§ Assigned task
Exactly the lines from the beginning of the material to the line with "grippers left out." are to be repeated, both ends included.

****************

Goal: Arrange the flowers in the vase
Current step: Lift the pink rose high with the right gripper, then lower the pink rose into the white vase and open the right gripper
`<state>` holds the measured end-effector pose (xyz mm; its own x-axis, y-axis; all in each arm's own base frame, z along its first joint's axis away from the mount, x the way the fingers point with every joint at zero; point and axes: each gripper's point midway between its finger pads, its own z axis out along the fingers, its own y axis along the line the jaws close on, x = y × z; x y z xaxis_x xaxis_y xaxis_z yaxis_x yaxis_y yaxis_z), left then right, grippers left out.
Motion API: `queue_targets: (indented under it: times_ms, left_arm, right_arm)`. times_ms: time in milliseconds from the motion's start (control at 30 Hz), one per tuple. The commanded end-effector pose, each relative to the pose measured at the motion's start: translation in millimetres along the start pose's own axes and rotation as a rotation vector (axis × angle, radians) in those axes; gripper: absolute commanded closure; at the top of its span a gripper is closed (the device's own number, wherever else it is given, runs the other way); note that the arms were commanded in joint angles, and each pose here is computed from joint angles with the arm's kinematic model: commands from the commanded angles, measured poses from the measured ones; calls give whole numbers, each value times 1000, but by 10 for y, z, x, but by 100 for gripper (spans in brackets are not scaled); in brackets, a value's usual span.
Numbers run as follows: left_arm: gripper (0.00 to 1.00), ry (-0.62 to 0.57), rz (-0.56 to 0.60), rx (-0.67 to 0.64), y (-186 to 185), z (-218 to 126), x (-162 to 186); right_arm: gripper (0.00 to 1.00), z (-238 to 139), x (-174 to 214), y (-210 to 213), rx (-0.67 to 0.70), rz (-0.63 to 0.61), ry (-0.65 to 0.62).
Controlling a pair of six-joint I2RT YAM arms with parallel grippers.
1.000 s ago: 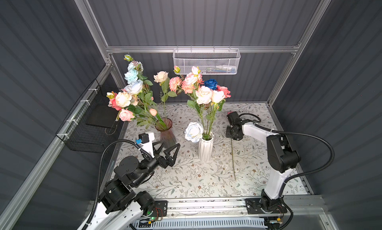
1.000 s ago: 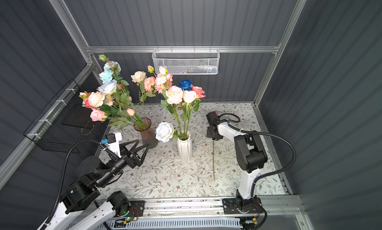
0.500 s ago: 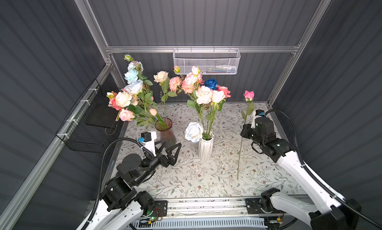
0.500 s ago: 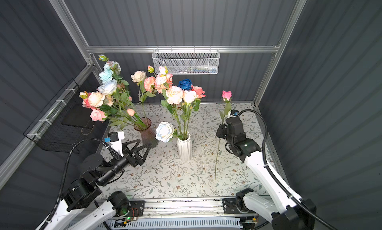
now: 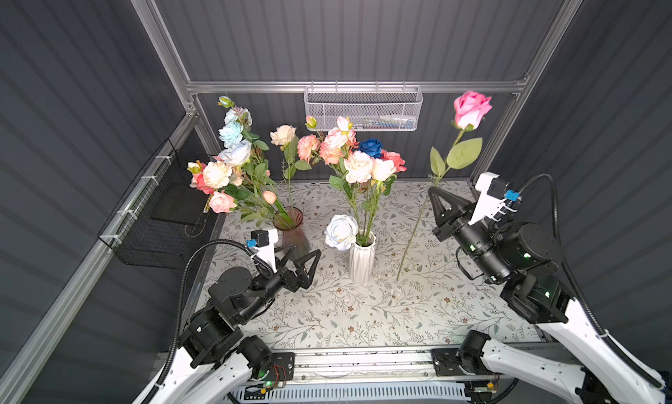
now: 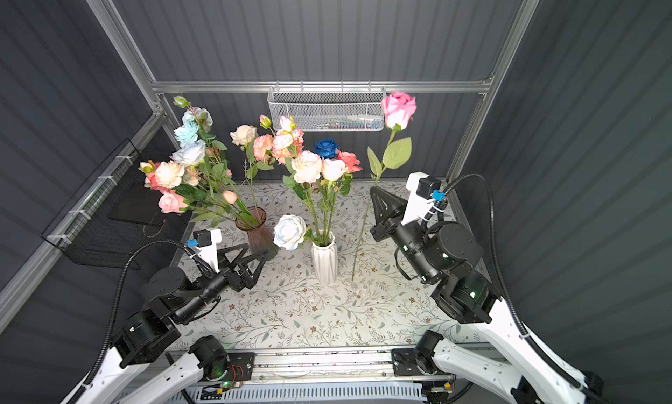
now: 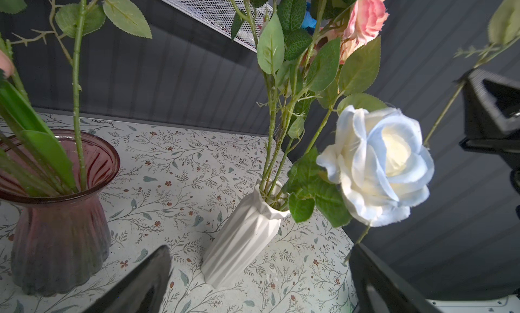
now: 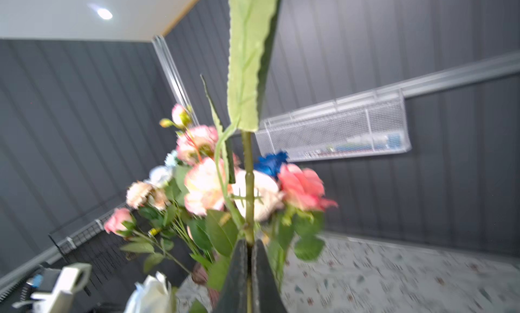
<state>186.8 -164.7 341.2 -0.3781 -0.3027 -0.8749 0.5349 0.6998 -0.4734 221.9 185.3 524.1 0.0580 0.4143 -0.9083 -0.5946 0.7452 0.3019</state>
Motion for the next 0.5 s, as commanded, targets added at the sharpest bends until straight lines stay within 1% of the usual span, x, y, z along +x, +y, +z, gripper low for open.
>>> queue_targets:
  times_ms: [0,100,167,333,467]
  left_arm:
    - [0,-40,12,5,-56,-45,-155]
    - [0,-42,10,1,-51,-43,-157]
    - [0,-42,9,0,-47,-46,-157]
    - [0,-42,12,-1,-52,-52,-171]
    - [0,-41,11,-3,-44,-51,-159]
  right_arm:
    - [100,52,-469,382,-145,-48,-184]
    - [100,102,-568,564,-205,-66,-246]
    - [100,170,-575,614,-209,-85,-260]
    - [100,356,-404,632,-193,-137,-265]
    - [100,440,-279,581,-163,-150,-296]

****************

§ Task result
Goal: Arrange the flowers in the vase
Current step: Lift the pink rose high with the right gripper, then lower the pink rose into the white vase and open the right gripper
`<state>` holds the measured end-effector pose (xyz mm; its own x-axis, y-axis; all in each arm's own base frame, z along its first joint's axis away from the mount, x the way the fingers point with every joint at zero; point and axes: each gripper's point midway between its finger pads, its own z axis out along the fingers, its own y axis along the line the jaws close on, x = y × z; x y z xaxis_x xaxis_y xaxis_z yaxis_x yaxis_y yaxis_z), left then right, grippers left out.

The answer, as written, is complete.